**TASK DESCRIPTION:** From the first line to the last, return the data exactly, with no pictures.

**** SUPPLIED MATERIAL

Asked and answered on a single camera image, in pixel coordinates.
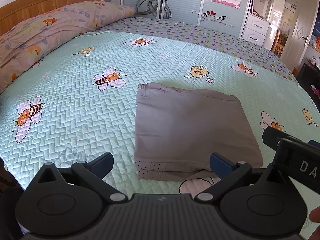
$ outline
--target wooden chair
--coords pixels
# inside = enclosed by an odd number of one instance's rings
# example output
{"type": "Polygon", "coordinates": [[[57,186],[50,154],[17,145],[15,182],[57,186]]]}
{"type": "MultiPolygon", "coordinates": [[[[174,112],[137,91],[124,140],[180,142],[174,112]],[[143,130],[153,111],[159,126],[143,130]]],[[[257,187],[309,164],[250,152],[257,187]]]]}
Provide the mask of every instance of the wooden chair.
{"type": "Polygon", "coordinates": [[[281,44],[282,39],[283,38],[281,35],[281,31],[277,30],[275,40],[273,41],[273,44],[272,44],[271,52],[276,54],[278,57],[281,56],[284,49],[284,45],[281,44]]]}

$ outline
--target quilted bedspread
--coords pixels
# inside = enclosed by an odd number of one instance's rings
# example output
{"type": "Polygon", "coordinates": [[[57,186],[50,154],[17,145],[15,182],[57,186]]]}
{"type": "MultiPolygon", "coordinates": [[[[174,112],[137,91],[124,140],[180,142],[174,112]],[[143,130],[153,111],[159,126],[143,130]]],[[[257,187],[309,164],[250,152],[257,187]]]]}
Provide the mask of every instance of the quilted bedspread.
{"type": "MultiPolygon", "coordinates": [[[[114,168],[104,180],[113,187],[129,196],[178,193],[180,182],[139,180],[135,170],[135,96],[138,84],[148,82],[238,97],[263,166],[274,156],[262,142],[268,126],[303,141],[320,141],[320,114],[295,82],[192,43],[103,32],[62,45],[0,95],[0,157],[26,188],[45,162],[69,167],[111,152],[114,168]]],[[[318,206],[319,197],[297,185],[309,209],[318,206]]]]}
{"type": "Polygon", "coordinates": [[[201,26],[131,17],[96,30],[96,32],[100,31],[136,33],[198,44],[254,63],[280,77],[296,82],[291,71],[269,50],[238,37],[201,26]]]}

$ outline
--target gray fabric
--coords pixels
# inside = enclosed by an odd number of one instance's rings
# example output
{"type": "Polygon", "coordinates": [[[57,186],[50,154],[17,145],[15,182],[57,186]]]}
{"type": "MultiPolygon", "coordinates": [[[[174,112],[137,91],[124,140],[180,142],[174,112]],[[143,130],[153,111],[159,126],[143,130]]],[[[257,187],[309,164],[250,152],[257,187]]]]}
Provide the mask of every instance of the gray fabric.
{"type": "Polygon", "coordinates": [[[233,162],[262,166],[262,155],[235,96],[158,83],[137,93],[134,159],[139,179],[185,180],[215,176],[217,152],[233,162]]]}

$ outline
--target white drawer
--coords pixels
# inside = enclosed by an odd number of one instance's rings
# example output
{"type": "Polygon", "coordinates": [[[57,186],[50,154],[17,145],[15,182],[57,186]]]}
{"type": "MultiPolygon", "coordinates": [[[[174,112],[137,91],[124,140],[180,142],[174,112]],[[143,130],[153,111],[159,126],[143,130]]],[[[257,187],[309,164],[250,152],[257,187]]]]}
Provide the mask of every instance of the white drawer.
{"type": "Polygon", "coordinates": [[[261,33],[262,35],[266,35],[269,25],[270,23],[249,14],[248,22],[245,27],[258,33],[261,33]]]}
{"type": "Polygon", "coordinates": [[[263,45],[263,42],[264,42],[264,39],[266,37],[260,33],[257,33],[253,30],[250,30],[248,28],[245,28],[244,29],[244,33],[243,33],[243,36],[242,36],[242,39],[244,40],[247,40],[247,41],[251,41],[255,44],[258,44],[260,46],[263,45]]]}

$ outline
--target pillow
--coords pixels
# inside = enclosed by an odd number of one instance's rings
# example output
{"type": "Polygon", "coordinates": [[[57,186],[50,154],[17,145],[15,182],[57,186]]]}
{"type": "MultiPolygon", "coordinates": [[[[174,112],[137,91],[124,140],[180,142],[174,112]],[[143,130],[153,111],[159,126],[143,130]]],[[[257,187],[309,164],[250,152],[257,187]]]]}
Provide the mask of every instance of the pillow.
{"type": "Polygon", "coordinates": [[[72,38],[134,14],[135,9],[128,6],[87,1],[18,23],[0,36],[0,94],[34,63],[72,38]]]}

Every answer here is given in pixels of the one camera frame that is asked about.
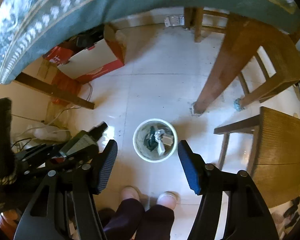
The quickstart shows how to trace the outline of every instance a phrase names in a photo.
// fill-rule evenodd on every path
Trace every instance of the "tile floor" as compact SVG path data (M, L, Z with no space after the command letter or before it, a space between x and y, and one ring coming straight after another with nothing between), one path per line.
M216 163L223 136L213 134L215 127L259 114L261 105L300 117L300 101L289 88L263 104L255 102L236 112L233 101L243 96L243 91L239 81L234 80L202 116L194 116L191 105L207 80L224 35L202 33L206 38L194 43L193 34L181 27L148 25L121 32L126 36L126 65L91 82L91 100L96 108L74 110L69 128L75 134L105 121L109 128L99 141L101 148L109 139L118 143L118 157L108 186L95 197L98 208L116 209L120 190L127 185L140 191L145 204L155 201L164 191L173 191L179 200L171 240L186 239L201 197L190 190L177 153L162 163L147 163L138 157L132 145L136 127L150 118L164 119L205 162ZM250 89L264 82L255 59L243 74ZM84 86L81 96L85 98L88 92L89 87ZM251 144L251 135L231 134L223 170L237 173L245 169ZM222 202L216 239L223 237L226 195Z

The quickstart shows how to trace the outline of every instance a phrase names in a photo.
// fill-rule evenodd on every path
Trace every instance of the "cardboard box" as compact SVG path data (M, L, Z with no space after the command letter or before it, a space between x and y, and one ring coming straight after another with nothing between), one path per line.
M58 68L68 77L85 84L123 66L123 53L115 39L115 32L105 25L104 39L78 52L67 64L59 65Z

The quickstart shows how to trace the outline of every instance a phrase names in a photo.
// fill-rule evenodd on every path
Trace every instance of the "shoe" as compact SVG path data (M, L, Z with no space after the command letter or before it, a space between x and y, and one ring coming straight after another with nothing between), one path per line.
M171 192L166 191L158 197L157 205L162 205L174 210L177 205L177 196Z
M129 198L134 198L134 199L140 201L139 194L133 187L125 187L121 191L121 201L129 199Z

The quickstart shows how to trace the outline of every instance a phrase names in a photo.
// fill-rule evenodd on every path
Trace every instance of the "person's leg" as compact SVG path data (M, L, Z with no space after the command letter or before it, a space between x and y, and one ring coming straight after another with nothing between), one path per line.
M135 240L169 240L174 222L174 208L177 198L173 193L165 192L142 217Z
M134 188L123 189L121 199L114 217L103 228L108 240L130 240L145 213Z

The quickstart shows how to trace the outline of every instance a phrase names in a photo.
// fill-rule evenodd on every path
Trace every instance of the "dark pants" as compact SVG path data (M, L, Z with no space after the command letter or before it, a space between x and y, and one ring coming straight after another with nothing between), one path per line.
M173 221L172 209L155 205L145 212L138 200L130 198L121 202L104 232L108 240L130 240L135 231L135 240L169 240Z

********

**TASK RESULT:**
Asked and answered on a single camera image, in pixel coordinates.
$ outline
--target wooden chair
--coords pixels
# inside = enclosed by an odd number of one instance's rings
# example output
{"type": "Polygon", "coordinates": [[[57,186],[50,154],[17,145],[15,182],[57,186]]]}
{"type": "MultiPolygon", "coordinates": [[[[174,112],[137,91],[124,140],[180,142],[174,112]],[[143,130],[153,111],[159,126],[143,130]]],[[[257,187],[309,164],[250,152],[257,187]]]]}
Provide the mask of every instance of the wooden chair.
{"type": "Polygon", "coordinates": [[[281,44],[282,39],[283,38],[281,35],[281,31],[277,30],[275,40],[273,41],[273,44],[272,44],[271,52],[276,54],[278,57],[281,56],[284,49],[284,45],[281,44]]]}

$ outline
--target quilted bedspread
--coords pixels
# inside = enclosed by an odd number of one instance's rings
# example output
{"type": "Polygon", "coordinates": [[[57,186],[50,154],[17,145],[15,182],[57,186]]]}
{"type": "MultiPolygon", "coordinates": [[[[174,112],[137,91],[124,140],[180,142],[174,112]],[[143,130],[153,111],[159,126],[143,130]]],[[[257,187],[309,164],[250,152],[257,187]]]]}
Provide the mask of every instance of the quilted bedspread.
{"type": "MultiPolygon", "coordinates": [[[[114,168],[104,180],[113,187],[129,196],[178,193],[180,182],[139,180],[135,170],[135,96],[138,84],[148,82],[238,97],[263,166],[274,156],[262,142],[268,126],[303,141],[320,141],[320,114],[295,82],[192,43],[103,32],[62,45],[0,95],[0,157],[26,188],[45,162],[69,167],[111,152],[114,168]]],[[[318,206],[319,197],[297,185],[309,209],[318,206]]]]}
{"type": "Polygon", "coordinates": [[[201,26],[131,17],[96,30],[96,32],[100,31],[136,33],[198,44],[254,63],[280,77],[296,82],[291,71],[269,50],[238,37],[201,26]]]}

$ outline
--target gray fabric
--coords pixels
# inside = enclosed by an odd number of one instance's rings
# example output
{"type": "Polygon", "coordinates": [[[57,186],[50,154],[17,145],[15,182],[57,186]]]}
{"type": "MultiPolygon", "coordinates": [[[[174,112],[137,91],[124,140],[180,142],[174,112]],[[143,130],[153,111],[159,126],[143,130]]],[[[257,187],[309,164],[250,152],[257,187]]]]}
Provide the mask of every instance of the gray fabric.
{"type": "Polygon", "coordinates": [[[233,162],[262,166],[262,155],[235,96],[158,83],[137,93],[134,159],[139,179],[185,180],[215,176],[217,152],[233,162]]]}

$ outline
--target white drawer
--coords pixels
# inside = enclosed by an odd number of one instance's rings
# example output
{"type": "Polygon", "coordinates": [[[57,186],[50,154],[17,145],[15,182],[57,186]]]}
{"type": "MultiPolygon", "coordinates": [[[[174,112],[137,91],[124,140],[180,142],[174,112]],[[143,130],[153,111],[159,126],[143,130]]],[[[257,187],[309,164],[250,152],[257,187]]]]}
Provide the mask of every instance of the white drawer.
{"type": "Polygon", "coordinates": [[[261,33],[262,35],[266,35],[269,25],[270,23],[249,14],[248,22],[245,27],[258,33],[261,33]]]}
{"type": "Polygon", "coordinates": [[[263,45],[263,42],[264,42],[264,39],[266,37],[260,33],[257,33],[253,30],[250,30],[248,28],[245,28],[244,29],[244,33],[243,33],[243,36],[242,36],[242,39],[244,40],[247,40],[247,41],[251,41],[255,44],[258,44],[260,46],[263,45]]]}

$ outline
--target pillow
--coords pixels
# inside = enclosed by an odd number of one instance's rings
# example output
{"type": "Polygon", "coordinates": [[[57,186],[50,154],[17,145],[15,182],[57,186]]]}
{"type": "MultiPolygon", "coordinates": [[[[174,112],[137,91],[124,140],[180,142],[174,112]],[[143,130],[153,111],[159,126],[143,130]]],[[[257,187],[309,164],[250,152],[257,187]]]]}
Provide the mask of every instance of the pillow.
{"type": "Polygon", "coordinates": [[[72,38],[134,14],[135,9],[128,6],[87,1],[18,23],[0,36],[0,94],[34,63],[72,38]]]}

Every answer here is given in pixels of the one camera frame that is asked about.
The quickstart shows how to trace the outline of every instance a phrase names in a photo.
// fill-rule evenodd on every path
Trace every instance of the "tile floor" as compact SVG path data (M, L, Z with no space after the command letter or before it, a space between x and y, and one ring coming straight after another with nothing between), one path per line.
M216 163L223 136L213 134L215 127L259 114L261 105L300 117L300 101L289 88L263 104L255 102L236 112L233 101L243 96L243 91L239 81L234 80L202 116L194 116L191 105L207 80L224 35L202 33L206 38L194 43L193 34L181 27L148 25L121 32L126 36L126 65L91 82L91 100L96 108L74 110L69 128L75 134L105 121L109 128L99 141L101 148L109 139L118 143L118 157L108 186L95 197L98 208L116 209L120 190L127 185L140 191L145 204L155 201L164 191L173 191L179 200L171 240L186 239L201 197L190 190L177 153L162 163L147 163L138 157L132 145L136 127L150 118L164 119L205 162ZM250 89L264 82L255 59L243 74ZM84 86L81 96L85 98L88 92L89 87ZM251 144L251 135L231 134L223 170L237 173L245 169ZM222 202L216 239L223 237L226 195Z

The quickstart shows how to trace the outline of every instance a phrase names in a photo.
// fill-rule evenodd on every path
Trace every instance of the "cardboard box" as compact SVG path data (M, L, Z with no space after the command letter or before it, a space between x and y, and one ring coming straight after another with nothing between), one path per line.
M58 68L68 77L85 84L123 66L123 53L115 39L115 32L105 25L104 39L78 52L67 64L59 65Z

The quickstart shows how to trace the outline of every instance a phrase names in a photo.
// fill-rule evenodd on every path
Trace every instance of the "shoe" as compact SVG path data (M, L, Z with no space after the command letter or before it, a space between x and y, and one ring coming straight after another with nothing between), one path per line.
M171 192L166 191L158 197L157 205L162 205L174 210L177 205L177 196Z
M129 198L134 198L134 199L140 201L139 194L133 187L125 187L121 191L121 201L129 199Z

The quickstart shows how to trace the outline of every instance a phrase names in a photo.
// fill-rule evenodd on every path
Trace every instance of the "person's leg" as compact SVG path data (M, L, Z with no space after the command letter or before it, a space between x and y, and one ring coming straight after another with nothing between), one path per line.
M135 240L169 240L174 222L174 208L177 198L173 193L165 192L142 217Z
M134 188L123 189L121 199L114 217L103 228L108 240L130 240L145 213Z

The quickstart shows how to trace the outline of every instance a phrase names in a photo.
// fill-rule evenodd on every path
Trace every instance of the "dark pants" as compact SVG path data (M, L, Z with no space after the command letter or before it, a space between x and y, and one ring coming straight after another with nothing between), one path per line.
M173 221L172 209L155 205L145 212L138 200L130 198L121 202L104 232L108 240L130 240L135 231L135 240L169 240Z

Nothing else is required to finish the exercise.